Like this.
TikaConfig tikaConfig = new TikaConfig();
final AutoDetectParser parser = new AutoDetectParser(tikaConfig);
final ParseContext parseContext = new ParseContext();
parseContext.set(AutoDetectParser.class, parser);
parseContext.set(PDFParserConfig.class, pdfConfig);
parseContext.set(TesseractOCRConfig.class, tessConfig);
-----Original Message-----
From: Tim Allison <[email protected]>
Sent: Monday, February 8, 2021 5:31 PM
To: [email protected]
Subject: Re: Tika-config
How are you using the TikaConfig?
On Mon, Feb 8, 2021 at 4:11 PM Peter Kronenberg <[email protected]>
wrote:
>
> What is wrong with this?
>
> I specified the tika-config env variable.

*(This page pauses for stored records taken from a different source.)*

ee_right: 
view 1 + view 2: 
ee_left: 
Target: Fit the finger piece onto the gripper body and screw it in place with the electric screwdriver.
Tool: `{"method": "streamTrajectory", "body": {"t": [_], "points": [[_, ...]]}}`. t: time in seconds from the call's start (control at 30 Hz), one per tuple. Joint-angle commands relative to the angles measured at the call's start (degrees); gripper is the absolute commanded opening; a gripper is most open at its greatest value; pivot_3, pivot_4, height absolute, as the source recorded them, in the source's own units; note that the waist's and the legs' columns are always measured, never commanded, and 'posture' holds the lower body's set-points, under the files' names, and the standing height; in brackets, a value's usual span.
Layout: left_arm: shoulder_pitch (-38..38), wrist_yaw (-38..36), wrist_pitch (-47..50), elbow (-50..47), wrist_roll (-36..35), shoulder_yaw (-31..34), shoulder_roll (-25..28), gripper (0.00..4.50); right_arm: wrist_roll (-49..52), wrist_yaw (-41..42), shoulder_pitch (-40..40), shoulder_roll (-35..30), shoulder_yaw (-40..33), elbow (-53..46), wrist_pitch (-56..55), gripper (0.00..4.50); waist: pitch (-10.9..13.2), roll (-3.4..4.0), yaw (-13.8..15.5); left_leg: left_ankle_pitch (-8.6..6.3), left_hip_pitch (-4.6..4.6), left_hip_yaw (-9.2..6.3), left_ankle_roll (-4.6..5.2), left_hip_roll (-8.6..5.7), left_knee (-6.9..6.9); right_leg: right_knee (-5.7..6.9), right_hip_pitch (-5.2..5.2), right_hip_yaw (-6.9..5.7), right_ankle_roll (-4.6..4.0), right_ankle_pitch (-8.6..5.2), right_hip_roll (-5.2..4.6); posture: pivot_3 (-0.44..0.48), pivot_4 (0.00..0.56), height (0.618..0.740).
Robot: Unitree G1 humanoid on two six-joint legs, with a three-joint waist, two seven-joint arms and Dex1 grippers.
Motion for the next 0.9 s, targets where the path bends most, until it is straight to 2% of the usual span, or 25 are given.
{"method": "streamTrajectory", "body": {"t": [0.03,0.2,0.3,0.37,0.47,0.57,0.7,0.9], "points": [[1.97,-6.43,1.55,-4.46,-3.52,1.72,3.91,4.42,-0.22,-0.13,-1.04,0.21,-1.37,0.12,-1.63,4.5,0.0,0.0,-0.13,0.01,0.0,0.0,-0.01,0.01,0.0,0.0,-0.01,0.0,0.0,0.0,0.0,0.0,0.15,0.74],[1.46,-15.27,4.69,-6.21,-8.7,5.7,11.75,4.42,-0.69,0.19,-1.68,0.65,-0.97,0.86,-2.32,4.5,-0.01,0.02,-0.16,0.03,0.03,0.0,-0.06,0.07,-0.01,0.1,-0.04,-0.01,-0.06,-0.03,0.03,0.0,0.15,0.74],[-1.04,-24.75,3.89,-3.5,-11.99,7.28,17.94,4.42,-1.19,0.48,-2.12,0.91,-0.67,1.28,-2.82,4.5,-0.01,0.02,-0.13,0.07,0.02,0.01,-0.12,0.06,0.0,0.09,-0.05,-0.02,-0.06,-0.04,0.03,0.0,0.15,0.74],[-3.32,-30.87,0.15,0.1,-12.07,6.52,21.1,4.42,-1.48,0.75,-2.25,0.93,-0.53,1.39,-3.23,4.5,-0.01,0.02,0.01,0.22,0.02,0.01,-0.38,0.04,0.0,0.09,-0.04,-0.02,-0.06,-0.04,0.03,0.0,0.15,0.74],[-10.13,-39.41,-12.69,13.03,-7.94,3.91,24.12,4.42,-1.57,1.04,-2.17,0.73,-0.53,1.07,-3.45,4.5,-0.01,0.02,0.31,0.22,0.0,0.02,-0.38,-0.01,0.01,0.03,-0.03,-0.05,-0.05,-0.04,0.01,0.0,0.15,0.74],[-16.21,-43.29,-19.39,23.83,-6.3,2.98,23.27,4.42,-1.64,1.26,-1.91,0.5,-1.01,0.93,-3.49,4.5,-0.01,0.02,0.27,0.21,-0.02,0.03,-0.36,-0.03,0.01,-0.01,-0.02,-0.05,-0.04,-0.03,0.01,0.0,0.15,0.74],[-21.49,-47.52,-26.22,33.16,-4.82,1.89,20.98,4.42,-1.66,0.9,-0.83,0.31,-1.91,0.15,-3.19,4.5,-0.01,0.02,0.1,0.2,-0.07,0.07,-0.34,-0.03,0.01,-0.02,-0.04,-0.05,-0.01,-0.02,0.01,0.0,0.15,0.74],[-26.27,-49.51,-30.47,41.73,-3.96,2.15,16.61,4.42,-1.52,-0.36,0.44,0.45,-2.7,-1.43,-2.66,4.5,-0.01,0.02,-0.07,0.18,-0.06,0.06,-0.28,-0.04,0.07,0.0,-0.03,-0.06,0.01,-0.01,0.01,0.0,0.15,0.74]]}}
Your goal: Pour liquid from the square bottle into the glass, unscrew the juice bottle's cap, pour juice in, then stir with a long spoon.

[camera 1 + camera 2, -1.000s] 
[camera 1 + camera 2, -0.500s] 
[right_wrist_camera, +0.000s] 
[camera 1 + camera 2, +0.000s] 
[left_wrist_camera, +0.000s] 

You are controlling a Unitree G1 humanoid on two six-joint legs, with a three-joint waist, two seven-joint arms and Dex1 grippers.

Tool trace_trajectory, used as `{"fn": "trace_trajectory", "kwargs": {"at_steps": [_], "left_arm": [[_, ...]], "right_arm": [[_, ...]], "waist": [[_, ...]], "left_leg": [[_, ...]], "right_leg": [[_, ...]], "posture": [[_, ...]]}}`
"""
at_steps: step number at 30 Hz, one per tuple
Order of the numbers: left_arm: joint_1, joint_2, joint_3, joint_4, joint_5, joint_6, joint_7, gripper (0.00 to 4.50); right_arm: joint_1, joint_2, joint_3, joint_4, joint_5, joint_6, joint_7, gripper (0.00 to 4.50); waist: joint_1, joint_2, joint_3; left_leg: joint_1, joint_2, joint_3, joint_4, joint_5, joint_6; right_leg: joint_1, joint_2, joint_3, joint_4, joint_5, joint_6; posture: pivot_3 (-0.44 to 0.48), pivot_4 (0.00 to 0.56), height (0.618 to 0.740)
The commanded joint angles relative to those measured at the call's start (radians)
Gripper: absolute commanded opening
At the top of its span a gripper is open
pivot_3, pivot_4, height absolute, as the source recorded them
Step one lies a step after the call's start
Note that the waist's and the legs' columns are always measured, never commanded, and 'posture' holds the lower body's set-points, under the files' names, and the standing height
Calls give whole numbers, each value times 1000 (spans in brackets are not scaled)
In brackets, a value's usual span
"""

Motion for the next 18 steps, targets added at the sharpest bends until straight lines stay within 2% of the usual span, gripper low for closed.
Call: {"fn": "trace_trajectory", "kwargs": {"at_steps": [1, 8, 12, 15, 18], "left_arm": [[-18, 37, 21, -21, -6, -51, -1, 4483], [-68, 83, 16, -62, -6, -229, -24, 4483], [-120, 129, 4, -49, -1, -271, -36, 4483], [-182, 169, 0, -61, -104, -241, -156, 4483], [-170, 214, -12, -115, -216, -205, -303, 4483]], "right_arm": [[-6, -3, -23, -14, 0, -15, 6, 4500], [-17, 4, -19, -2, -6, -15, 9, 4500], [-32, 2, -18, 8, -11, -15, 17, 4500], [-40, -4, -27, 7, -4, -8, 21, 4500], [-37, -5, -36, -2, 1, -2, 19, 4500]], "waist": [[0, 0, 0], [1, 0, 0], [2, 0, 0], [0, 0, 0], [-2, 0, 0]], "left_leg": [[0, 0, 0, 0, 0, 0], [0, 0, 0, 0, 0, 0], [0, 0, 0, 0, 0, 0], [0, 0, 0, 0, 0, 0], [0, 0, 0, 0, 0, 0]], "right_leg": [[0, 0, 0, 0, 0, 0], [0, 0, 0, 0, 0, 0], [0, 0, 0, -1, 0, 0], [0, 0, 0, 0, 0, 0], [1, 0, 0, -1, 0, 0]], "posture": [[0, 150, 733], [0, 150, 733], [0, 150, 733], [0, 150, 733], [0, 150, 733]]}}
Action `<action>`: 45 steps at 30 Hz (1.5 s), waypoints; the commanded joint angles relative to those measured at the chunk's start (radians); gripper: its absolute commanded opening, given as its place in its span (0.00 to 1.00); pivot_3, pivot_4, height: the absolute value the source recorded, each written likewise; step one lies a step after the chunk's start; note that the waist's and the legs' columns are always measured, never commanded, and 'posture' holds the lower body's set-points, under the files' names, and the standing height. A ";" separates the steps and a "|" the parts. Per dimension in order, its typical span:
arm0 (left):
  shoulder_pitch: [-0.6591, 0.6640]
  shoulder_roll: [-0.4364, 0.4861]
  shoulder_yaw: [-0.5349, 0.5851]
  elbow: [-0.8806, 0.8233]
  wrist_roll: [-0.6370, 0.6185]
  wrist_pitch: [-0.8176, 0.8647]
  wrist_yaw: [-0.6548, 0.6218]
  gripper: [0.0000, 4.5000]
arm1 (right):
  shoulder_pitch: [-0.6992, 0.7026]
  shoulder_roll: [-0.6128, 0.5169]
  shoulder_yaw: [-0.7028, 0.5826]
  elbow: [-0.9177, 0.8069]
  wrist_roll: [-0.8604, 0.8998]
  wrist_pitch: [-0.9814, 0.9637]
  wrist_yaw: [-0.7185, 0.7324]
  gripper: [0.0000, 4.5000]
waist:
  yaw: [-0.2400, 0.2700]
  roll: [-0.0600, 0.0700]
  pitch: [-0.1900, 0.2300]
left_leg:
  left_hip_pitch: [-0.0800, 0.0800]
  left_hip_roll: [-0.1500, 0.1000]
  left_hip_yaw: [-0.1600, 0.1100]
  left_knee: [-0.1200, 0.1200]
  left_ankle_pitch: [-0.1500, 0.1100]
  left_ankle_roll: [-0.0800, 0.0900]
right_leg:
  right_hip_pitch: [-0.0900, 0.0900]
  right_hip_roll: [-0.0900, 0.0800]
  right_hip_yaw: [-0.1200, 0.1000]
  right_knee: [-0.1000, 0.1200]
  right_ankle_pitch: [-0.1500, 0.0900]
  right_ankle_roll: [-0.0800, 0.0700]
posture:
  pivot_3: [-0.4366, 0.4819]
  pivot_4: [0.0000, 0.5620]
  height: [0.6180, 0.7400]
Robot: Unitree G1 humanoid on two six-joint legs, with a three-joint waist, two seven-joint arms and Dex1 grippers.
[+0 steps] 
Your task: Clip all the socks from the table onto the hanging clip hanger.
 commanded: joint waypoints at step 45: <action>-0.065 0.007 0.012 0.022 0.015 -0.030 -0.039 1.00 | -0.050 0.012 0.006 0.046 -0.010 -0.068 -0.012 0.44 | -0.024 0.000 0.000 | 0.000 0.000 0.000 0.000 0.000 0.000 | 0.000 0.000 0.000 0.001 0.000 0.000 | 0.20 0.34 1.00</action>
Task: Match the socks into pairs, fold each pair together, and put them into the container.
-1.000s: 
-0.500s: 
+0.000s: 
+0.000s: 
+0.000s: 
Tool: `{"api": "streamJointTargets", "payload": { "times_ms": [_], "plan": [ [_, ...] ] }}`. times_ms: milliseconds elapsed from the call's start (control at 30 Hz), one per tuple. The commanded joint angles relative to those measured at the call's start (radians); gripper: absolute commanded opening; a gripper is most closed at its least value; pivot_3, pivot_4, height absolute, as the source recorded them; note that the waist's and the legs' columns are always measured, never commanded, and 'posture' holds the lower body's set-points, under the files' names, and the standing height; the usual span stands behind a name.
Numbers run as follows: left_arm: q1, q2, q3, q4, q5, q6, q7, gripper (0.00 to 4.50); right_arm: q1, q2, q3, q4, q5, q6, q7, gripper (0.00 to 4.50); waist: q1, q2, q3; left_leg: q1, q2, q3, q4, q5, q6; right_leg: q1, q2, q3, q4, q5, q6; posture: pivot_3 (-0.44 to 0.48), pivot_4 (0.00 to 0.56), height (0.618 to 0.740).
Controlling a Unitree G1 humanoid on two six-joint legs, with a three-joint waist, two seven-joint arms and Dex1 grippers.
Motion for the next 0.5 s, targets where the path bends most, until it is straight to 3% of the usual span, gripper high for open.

I know it works because if
> I make a syntax error in the tika-config.xml, it complains. So it’s
> finding the file. But it’s not applying the properties
>
>
>
> I have this tika-config. I tried forward slashes instead of the double
> backslashes. Same result. No errors. It’s just not applying the values.
>
>
>
> <?xml version="1.0" encoding="UTF-8"?> <properties>
> <parsers>
> <parser class="org.apache.tika.parser.DefaultParser">
> </parser>
>
> <parser class="org.apache.tika.parser.ocr.TesseractOCRParser">
> <params>
> <param name="tesseractPath"
> type="string">c:\\tesseract_config</param>
> <param name="tessdataPath"
> type="string">c:\\tessdata_config</param>
> </params>
> </parser>
> </parsers>
> </properties>
>
>